他方、ヘリを運用するときに、実任務は別として、訓練を行う際、ヘリコプターに対する給油機というのが必要で、この給油に必要ないわゆるヘリコプター用の給油機そのものを日本の国内に移転する場合は、明らかに余り遠方に動かすこともできず、したがって、今のところは九州及び岩国に部隊として移転させる。それは、常に、ヘリコプターが訓練をするときに、ヘリの部隊に近づいて給油をして、また基地に戻るという運用をするわけです。
すなわち、海兵隊全体の運用の仕方というのは、訓練を沖縄周辺で行う以外に、実際に任務になるときは、フォースプロバイダーとして戦力を第七艦隊機動部隊、つまりタスクフォースに出して、その部隊は、今申し上げたように揚陸艦の中にいわゆる地上の兵員とヘリの部隊を出して、それに一部の後方支援部隊を一緒に出して、部隊として任務を遂行し、戻ってきたらまたもとの部隊に戻る、そのような運用の仕方になっているわけです。

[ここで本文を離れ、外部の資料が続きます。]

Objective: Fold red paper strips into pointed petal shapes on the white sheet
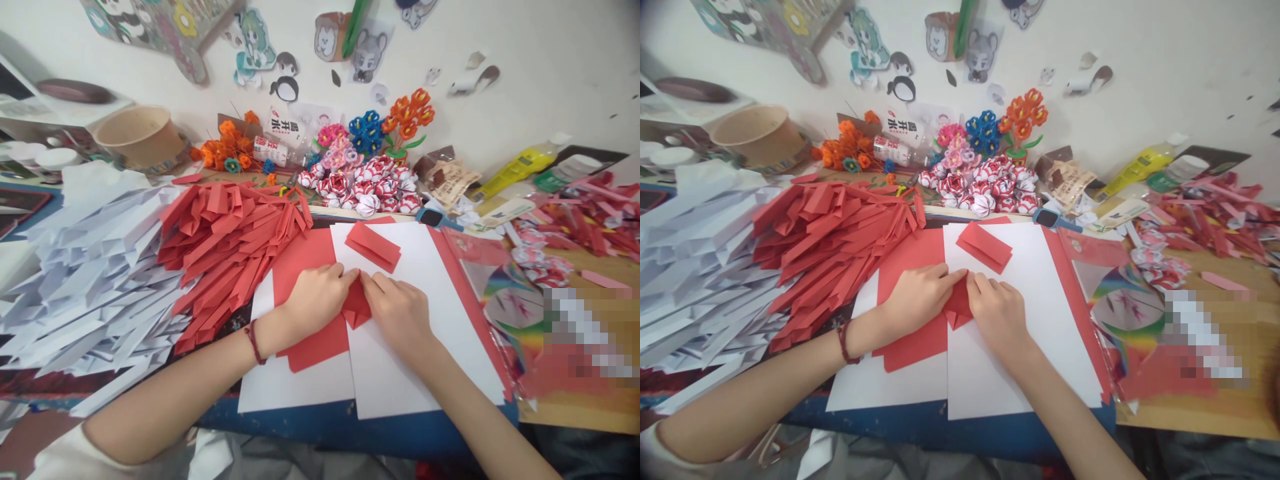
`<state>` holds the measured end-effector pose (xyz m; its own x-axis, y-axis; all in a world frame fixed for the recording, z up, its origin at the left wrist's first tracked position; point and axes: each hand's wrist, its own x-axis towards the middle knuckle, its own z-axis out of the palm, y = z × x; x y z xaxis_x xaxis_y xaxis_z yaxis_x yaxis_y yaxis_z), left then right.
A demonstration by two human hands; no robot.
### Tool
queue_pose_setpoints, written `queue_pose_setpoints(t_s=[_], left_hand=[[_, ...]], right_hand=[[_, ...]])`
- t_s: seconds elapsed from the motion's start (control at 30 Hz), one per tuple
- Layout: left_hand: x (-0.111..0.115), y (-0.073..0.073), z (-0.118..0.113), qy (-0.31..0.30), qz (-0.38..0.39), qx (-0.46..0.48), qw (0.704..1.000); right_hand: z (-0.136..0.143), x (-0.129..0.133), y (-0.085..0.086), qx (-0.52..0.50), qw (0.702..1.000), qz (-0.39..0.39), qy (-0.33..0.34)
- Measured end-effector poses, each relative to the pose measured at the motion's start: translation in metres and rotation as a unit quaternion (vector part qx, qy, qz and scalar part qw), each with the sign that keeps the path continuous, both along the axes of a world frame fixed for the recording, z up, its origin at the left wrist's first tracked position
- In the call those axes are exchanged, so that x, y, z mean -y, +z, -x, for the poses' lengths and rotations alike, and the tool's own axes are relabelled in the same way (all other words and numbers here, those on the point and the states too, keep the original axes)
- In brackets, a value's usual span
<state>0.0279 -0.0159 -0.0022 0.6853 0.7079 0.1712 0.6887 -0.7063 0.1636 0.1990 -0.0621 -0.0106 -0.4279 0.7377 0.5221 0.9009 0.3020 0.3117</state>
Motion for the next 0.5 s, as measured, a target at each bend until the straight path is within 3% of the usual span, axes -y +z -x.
queue_pose_setpoints(t_s=[0.5], left_hand=[[-0.0004, 0.0001, 0.0006, -0.009, -0.014, -0.001, 1.000]], right_hand=[[-0.0038, 0.0011, -0.0024, -0.005, 0.999, 0.043, -0.004]])
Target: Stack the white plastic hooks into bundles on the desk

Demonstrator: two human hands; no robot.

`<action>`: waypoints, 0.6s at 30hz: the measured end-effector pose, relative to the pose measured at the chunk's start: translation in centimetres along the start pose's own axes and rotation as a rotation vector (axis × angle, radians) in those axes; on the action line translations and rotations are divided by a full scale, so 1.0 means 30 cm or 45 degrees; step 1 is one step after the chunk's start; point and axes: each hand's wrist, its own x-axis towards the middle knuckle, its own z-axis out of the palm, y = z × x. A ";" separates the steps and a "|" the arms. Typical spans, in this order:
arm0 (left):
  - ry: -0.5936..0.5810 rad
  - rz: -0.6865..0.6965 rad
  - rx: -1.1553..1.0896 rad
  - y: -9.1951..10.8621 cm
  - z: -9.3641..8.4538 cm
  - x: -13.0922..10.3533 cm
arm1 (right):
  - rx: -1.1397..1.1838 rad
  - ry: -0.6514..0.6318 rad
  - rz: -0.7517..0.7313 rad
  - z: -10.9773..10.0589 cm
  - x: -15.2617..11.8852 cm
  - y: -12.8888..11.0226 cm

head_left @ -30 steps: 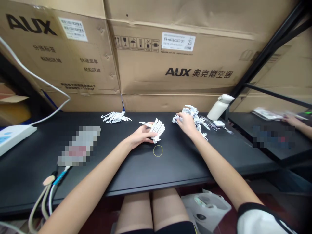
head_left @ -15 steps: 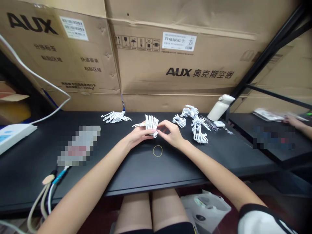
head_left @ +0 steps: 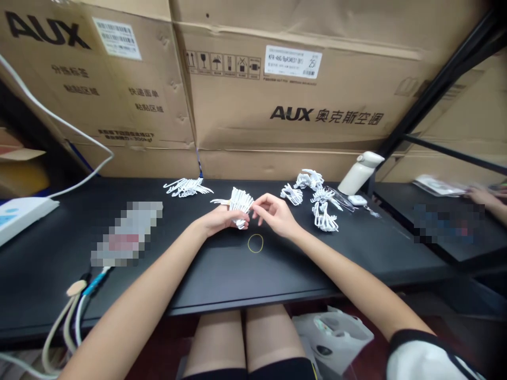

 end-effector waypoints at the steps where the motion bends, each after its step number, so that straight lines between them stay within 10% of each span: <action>1: -0.003 0.008 0.000 0.003 -0.001 0.000 | 0.051 -0.008 0.011 0.005 0.001 0.000; 18: -0.313 -0.054 0.008 0.015 -0.037 -0.013 | -0.067 -0.048 0.032 -0.070 0.012 -0.056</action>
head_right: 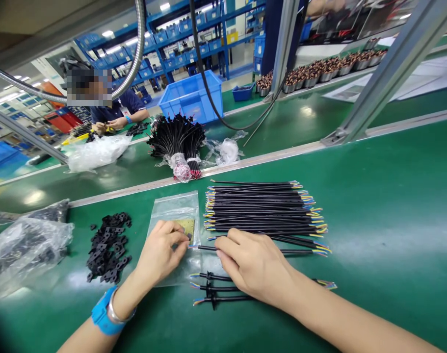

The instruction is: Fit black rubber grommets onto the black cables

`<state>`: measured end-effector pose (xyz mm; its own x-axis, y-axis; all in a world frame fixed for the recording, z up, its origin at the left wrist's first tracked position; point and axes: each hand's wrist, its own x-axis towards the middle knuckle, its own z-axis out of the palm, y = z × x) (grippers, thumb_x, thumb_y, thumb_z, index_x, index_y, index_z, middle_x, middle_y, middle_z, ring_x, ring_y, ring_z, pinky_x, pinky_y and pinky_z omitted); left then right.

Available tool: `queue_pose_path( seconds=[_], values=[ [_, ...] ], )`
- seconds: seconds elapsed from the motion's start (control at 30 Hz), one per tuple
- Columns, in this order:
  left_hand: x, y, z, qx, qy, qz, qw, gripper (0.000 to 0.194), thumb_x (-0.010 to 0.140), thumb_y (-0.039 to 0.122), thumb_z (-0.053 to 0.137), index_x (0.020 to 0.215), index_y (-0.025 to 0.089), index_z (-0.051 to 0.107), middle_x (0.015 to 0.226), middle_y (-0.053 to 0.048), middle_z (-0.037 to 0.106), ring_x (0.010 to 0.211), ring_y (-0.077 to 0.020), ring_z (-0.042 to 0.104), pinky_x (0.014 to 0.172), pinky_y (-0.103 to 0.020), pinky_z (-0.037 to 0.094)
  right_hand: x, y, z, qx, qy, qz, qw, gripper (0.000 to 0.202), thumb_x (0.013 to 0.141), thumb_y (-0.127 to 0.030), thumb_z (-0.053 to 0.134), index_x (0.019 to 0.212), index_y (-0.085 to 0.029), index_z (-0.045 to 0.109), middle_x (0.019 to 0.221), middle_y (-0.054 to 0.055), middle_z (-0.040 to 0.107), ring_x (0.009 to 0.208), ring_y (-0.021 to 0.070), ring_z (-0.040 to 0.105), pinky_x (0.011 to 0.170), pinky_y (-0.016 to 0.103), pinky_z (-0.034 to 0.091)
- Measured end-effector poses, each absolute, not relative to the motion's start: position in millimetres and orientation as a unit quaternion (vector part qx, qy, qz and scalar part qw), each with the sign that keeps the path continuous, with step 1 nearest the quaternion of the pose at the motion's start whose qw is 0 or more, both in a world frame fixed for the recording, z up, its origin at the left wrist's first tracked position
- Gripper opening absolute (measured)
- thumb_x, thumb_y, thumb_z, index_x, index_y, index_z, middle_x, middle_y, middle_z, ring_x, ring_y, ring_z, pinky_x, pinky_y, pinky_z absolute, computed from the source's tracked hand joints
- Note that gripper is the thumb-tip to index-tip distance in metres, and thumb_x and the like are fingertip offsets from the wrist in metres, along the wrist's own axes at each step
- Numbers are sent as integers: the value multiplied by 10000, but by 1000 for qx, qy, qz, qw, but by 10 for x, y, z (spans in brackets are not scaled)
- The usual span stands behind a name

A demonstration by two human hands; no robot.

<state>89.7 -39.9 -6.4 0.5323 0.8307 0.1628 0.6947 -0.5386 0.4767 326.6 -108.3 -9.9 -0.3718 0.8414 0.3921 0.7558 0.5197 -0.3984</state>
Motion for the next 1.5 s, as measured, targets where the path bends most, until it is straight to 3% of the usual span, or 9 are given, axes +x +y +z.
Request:
queue_pose_path(
  seconds=[0.17,0.3,0.57,0.8,1.03,1.2,1.5],
  values=[
    [904,-456,-43,585,487,307,571,190,840,312,595,714,184,532,992,-61,710,647,-130,607,712,-312,483,3233,-1088,-111,-475,-824,74,299,256,956,-212,386,948,-177,639,723,25,571,637,138,553,606,249,418],
    [940,-547,1,479,455,337,671,263,799,347,678,710,167,508,1010,-83,719,675,-117,645,718,-274,491,3217,-1090,-134,-475,-819,72,314,256,963,-221,385,960,-176,637,714,21,567,623,134,544,575,247,399],
    [940,-598,-39,473,451,352,671,269,770,335,716,691,162,526,1014,-63,702,642,-95,643,730,-265,500,3203,-1099,-131,-473,-825,79,300,271,963,-216,373,929,-176,639,702,20,581,615,132,553,569,250,408],
    [920,-629,-56,531,425,348,645,238,669,230,799,723,172,574,1014,-74,688,928,-176,637,812,-283,505,3197,-1111,-128,-471,-815,93,325,267,965,-217,369,926,-174,630,704,21,591,611,133,552,572,252,408],
    [1011,-694,-85,474,438,347,681,432,527,173,877,883,210,635,879,-20,690,675,-111,625,637,-213,512,3158,-1162,-98,-461,-826,65,318,213,950,-227,400,930,-181,608,705,12,571,591,135,520,568,252,385],
    [1058,-726,-154,509,428,381,643,254,485,188,889,663,188,708,734,5,595,613,-92,555,557,-187,469,3097,-1223,-91,-430,-852,-7,298,254,953,-188,364,848,-177,595,653,8,551,544,143,489,508,275,331],
    [1071,-806,-101,611,422,363,563,196,471,181,882,555,245,717,656,-36,640,606,-168,596,551,-259,488,3033,-1312,-73,-435,-839,73,318,266,937,-161,319,829,-171,561,656,16,571,534,146,495,544,268,359]
  ],
)
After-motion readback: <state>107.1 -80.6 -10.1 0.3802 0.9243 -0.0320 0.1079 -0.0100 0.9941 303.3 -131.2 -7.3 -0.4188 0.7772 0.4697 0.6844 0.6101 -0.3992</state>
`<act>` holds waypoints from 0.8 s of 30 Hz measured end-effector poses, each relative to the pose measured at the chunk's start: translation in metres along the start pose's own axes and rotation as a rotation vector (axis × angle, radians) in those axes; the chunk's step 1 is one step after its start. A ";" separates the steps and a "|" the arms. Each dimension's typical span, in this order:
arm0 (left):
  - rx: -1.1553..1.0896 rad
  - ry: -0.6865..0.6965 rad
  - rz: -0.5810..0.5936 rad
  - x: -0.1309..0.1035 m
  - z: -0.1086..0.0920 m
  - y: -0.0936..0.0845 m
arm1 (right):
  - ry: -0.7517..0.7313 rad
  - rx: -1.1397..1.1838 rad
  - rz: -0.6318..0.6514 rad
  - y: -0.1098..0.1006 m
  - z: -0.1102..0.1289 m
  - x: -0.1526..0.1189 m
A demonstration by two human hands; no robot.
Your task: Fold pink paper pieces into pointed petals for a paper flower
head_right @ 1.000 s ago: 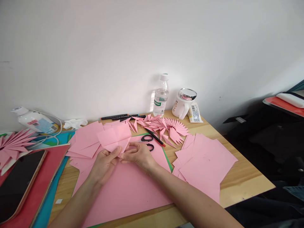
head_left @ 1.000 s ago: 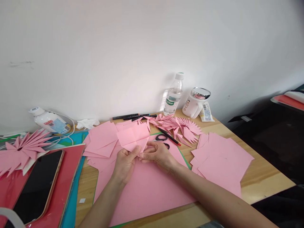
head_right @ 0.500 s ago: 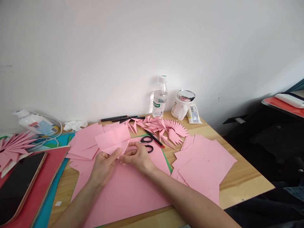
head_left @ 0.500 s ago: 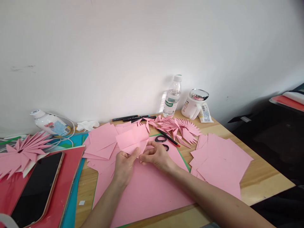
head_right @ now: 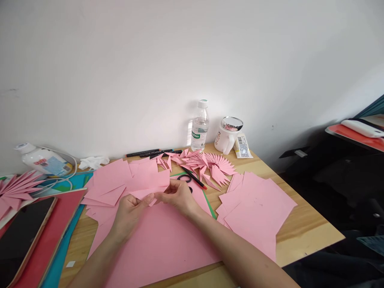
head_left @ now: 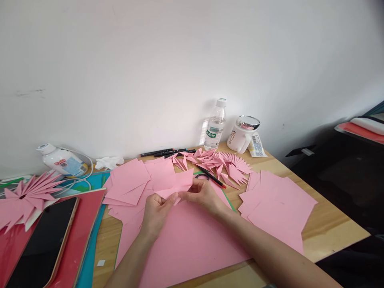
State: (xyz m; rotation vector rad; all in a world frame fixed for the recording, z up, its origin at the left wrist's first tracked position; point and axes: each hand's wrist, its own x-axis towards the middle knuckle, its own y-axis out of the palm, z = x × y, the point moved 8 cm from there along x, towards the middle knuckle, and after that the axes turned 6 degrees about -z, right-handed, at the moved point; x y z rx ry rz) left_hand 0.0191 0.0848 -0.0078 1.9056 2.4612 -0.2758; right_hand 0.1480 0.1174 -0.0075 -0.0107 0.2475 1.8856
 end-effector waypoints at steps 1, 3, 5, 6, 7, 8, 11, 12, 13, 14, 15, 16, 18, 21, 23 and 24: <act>0.025 0.003 0.007 0.000 -0.001 0.001 | 0.011 0.009 -0.002 -0.001 -0.002 0.001; 0.035 0.019 0.021 0.000 -0.002 0.001 | 0.022 0.027 0.012 -0.003 -0.004 0.002; 0.010 0.042 0.033 0.000 -0.004 0.001 | 0.014 0.035 0.040 -0.005 -0.004 0.003; -0.007 0.049 0.038 0.001 -0.004 0.001 | 0.008 0.034 0.050 -0.007 -0.003 0.004; -0.027 0.048 0.044 0.001 -0.004 0.001 | 0.005 0.031 0.059 -0.008 -0.002 0.004; -0.050 0.041 0.061 0.002 -0.004 0.001 | 0.004 0.023 0.062 -0.010 0.000 0.004; -0.145 0.008 0.140 0.002 -0.003 0.006 | 0.001 -0.005 0.081 -0.011 0.009 0.003; -0.167 -0.005 0.161 0.002 -0.004 0.008 | -0.003 -0.014 0.087 -0.010 0.012 0.002; -0.182 -0.019 0.173 0.001 -0.004 0.010 | -0.009 -0.018 0.088 -0.010 0.015 0.002; -0.193 -0.036 0.179 0.001 -0.004 0.011 | -0.014 -0.017 0.086 -0.011 0.017 0.002; -0.204 -0.054 0.179 0.001 -0.003 0.011 | -0.017 -0.008 0.086 -0.011 0.019 0.002; -0.219 -0.072 0.178 0.001 -0.003 0.012 | -0.017 0.007 0.085 -0.011 0.019 0.002; -0.282 -0.104 0.165 0.002 -0.002 0.012 | -0.015 0.052 0.076 -0.012 0.020 0.002; -0.458 -0.143 0.075 0.005 0.001 0.006 | -0.045 0.107 -0.024 -0.018 0.019 0.003; -0.574 -0.174 0.015 0.007 0.004 0.003 | -0.060 0.085 -0.072 -0.017 0.017 0.002; -0.612 -0.184 -0.009 0.007 0.006 0.002 | -0.057 0.059 -0.068 -0.013 0.014 0.001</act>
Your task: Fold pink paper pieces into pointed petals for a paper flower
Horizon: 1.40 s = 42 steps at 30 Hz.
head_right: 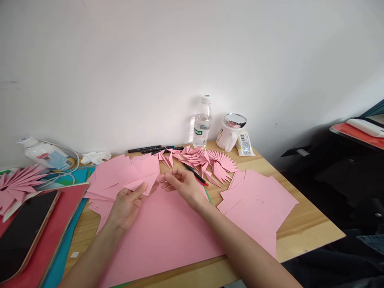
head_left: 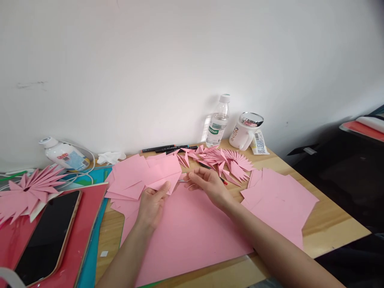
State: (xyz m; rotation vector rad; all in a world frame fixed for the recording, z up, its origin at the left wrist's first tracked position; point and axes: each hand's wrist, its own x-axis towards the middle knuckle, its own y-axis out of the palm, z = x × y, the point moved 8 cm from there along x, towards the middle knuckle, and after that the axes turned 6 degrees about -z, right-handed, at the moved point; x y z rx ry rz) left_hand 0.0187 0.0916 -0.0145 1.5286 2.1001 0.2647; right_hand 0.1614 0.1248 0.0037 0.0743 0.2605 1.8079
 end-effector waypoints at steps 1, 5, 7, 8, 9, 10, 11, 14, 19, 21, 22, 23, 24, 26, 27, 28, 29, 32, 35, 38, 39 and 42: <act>-0.026 0.000 -0.011 0.001 0.000 -0.001 | 0.016 -0.029 0.032 0.006 -0.005 -0.002; -0.045 0.023 0.013 0.000 0.001 0.001 | 0.056 -0.017 0.072 0.024 -0.019 -0.008; -0.032 0.012 0.047 -0.002 0.003 0.004 | 0.070 0.022 0.039 0.025 -0.022 -0.009; -0.023 0.007 0.060 -0.003 0.004 0.006 | 0.073 0.031 0.038 0.026 -0.023 -0.009; -0.014 0.003 0.069 -0.003 0.004 0.007 | 0.075 0.029 0.047 0.028 -0.023 -0.010; -0.006 0.003 0.071 -0.004 0.005 0.007 | 0.077 0.018 0.058 0.029 -0.023 -0.010; -0.001 0.004 0.068 -0.005 0.005 0.007 | 0.079 0.007 0.064 0.029 -0.023 -0.011; -0.010 -0.001 0.052 -0.006 0.006 0.008 | 0.085 0.008 0.051 0.028 -0.023 -0.012; -0.011 -0.007 0.059 -0.007 0.010 0.011 | 0.053 0.037 0.022 0.027 -0.027 -0.012; -0.003 -0.004 0.063 -0.007 0.010 0.011 | 0.044 0.037 0.018 0.027 -0.029 -0.012; 0.004 0.001 0.064 -0.007 0.010 0.011 | 0.042 0.034 0.020 0.027 -0.030 -0.011; 0.019 0.010 0.065 -0.007 0.010 0.011 | 0.042 0.027 0.026 0.028 -0.030 -0.011; 0.042 0.022 0.069 -0.007 0.009 0.011 | 0.044 0.019 0.032 0.028 -0.030 -0.011; 0.086 0.051 0.078 -0.007 0.007 0.011 | 0.050 0.008 0.034 0.028 -0.030 -0.011; 0.092 0.067 0.079 -0.007 0.006 0.010 | 0.049 0.011 0.025 0.028 -0.030 -0.011; 0.085 0.079 0.079 -0.007 0.005 0.009 | 0.045 0.023 0.011 0.028 -0.029 -0.012; 0.069 0.081 0.081 -0.006 0.005 0.009 | 0.041 0.043 -0.007 0.028 -0.028 -0.012; 0.017 0.065 0.069 -0.005 0.007 0.007 | 0.020 0.083 -0.056 0.027 -0.025 -0.013; 0.015 0.082 0.039 -0.004 0.007 0.006 | -0.021 0.028 -0.114 0.023 -0.021 -0.014; 0.092 0.142 0.042 -0.006 0.004 0.007 | -0.041 0.000 -0.136 0.019 -0.019 -0.013; 0.129 0.159 0.046 -0.007 0.003 0.007 | -0.035 0.012 -0.119 0.020 -0.019 -0.013; 0.292 0.208 0.044 -0.009 -0.001 0.006 | -0.009 0.022 -0.029 0.025 -0.019 -0.012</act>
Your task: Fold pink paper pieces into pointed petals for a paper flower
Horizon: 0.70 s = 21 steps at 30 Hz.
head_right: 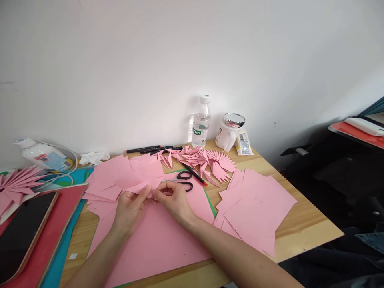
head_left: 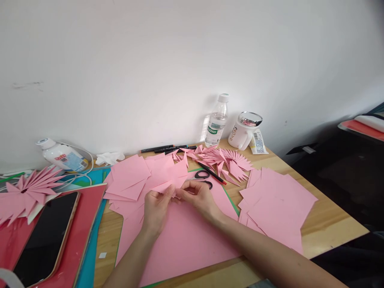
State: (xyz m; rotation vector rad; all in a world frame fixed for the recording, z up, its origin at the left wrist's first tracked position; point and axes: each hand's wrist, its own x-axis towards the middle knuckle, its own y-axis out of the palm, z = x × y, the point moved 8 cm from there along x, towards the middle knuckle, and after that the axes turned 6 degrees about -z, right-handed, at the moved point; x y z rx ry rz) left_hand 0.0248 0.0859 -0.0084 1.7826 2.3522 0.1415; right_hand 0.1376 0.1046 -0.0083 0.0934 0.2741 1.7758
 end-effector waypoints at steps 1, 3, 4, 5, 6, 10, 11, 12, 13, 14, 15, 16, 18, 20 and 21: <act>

実際のところ、冷戦前と冷戦後と少し様子が違うのは、このフォースプロバイダーのやり方が、以前は部隊そのものが戦闘隊員として活動していたのですが、今はフォースプロバイダーとフォースユーザーというものが割合はっきりと区分されている。ここが部隊運用の違いであるというふうに理解しております。